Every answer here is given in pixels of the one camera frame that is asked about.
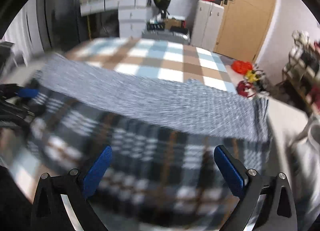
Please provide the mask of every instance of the desk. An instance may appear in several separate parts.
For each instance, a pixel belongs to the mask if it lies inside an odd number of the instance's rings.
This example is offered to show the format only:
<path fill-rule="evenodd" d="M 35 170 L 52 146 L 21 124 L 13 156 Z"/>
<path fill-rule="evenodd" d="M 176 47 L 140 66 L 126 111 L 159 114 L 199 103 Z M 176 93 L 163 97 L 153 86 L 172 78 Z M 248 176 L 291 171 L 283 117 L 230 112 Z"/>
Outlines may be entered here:
<path fill-rule="evenodd" d="M 87 16 L 89 37 L 91 38 L 88 15 L 118 10 L 120 38 L 140 38 L 146 22 L 152 18 L 151 0 L 90 0 L 80 5 L 81 16 Z"/>

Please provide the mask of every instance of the white curtain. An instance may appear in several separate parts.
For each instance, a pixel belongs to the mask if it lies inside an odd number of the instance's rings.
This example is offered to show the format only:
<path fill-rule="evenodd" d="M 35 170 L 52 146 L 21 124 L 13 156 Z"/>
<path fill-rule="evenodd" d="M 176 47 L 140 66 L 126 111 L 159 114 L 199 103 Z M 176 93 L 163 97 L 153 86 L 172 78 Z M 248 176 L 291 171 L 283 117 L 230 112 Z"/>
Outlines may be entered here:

※ ※ ※

Everything in the entries above should be printed again exactly, apart from the pictures.

# EXPECTED OUTPUT
Every answer here is given in pixels of the one camera frame that is asked about.
Please provide the mask of every instance of the desk. An instance may appear in several separate parts.
For each instance, a pixel belongs to the mask if it lies inside an odd number of the instance's rings.
This example is offered to show the format only:
<path fill-rule="evenodd" d="M 35 170 L 52 146 L 21 124 L 13 156 Z"/>
<path fill-rule="evenodd" d="M 176 47 L 140 66 L 126 111 L 159 114 L 199 103 Z M 176 93 L 163 97 L 153 86 L 172 78 Z M 248 176 L 291 171 L 283 117 L 230 112 Z"/>
Outlines may be entered here:
<path fill-rule="evenodd" d="M 87 16 L 89 37 L 91 38 L 88 15 L 118 10 L 120 38 L 140 38 L 146 22 L 152 18 L 151 0 L 90 0 L 80 5 L 81 16 Z"/>

Please provide the mask of every instance of the white curtain. An instance may appear in several separate parts.
For each instance, a pixel belongs to the mask if it lies inside an odd number of the instance's rings.
This example is offered to show the format only:
<path fill-rule="evenodd" d="M 35 170 L 52 146 L 21 124 L 13 156 Z"/>
<path fill-rule="evenodd" d="M 176 47 L 140 66 L 126 111 L 159 114 L 199 103 Z M 176 93 L 163 97 L 153 86 L 172 78 Z M 248 176 L 291 171 L 283 117 L 230 112 Z"/>
Outlines may be entered here:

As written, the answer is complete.